Just saying "No, sorry, I have to go to the gym" has lightened my spirits exponentially. No longer am I a fat chick who does nothing but complain about losing weight; I am a fat chick who kicks ass on a treadmill whilst the size 6 gym bunnies hop around from machine to machine, wishing they were as damn cool as me.

Yes, I have met the gym bunnies, and they can't touch me. They are in awe of my ample bosom and the way my thighs jiggle while I'm working on that one machine where you pick your leg up over and over. They can't handle the fact that I'm there, working hard, and losing weight. They also can't handle that I'm much prettier than any of them in the face (I have a damn cute face) and pretty soon I'll have a smokin' bod to boot.

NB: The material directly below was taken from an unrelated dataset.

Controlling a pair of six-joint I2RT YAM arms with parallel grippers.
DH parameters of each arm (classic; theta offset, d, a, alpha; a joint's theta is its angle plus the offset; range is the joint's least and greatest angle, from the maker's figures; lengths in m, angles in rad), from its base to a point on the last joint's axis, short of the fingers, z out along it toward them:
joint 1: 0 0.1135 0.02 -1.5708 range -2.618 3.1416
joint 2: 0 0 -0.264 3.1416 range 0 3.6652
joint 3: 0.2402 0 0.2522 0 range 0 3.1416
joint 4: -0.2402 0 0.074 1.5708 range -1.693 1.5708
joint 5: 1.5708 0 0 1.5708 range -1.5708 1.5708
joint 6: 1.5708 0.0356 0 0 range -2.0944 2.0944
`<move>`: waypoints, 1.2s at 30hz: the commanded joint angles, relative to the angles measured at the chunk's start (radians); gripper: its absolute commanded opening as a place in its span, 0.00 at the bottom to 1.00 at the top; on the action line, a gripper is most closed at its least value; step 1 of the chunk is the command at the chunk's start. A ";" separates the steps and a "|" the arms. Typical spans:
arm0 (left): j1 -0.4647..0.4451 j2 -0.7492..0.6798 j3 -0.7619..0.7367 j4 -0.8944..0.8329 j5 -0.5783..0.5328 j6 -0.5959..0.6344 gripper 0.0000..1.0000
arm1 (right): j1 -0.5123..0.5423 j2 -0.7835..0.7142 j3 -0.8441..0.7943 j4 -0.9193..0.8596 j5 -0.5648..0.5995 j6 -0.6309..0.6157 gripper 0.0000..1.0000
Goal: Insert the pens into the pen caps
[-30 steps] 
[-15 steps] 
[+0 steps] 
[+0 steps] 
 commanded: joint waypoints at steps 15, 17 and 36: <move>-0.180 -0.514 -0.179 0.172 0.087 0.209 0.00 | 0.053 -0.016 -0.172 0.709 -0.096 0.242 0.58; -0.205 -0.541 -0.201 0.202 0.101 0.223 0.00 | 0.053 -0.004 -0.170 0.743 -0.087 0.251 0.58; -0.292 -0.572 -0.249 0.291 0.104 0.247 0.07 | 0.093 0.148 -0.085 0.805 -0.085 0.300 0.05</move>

Forgive me; I'm high on endorphins.

______________________________________________________________________

Forgive me, Secret Pal, for I have sinned.

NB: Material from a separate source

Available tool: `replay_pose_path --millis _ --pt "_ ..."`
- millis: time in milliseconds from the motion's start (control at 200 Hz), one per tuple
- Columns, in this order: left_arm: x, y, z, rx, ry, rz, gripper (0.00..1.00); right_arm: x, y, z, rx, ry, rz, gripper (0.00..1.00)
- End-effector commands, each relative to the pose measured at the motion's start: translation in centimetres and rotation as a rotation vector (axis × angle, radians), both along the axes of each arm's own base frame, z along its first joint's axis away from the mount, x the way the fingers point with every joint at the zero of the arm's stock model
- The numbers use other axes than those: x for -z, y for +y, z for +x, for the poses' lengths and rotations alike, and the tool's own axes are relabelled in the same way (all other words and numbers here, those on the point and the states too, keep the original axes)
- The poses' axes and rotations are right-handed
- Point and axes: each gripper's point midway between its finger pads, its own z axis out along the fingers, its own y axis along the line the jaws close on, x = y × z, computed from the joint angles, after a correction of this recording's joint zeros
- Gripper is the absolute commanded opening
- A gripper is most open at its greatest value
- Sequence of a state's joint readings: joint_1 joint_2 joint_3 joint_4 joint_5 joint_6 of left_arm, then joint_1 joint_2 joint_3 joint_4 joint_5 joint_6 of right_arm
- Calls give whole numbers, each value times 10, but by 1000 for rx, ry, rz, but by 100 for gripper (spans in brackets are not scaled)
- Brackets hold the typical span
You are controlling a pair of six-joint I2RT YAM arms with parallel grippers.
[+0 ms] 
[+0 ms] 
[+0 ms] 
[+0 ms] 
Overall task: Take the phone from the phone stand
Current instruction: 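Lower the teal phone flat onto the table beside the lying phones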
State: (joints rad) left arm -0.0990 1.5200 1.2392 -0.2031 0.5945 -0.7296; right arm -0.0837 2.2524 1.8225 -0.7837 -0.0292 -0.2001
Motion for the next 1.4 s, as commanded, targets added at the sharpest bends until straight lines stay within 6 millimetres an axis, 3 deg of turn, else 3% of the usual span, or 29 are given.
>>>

I have forgotten about you for lo these three months and haven't spent too much money on you. You have suffered: watching hordes of happy faculty members throw eager ribbons off special trinkets while you have diligently and patiently galloped to your mailbox each day with a shred of hope that your big payoff was coming. Well, wait no more.

Tomorrow you're getting a big gift, oh yes you are.

That and well, maybe a nice ribbon, too.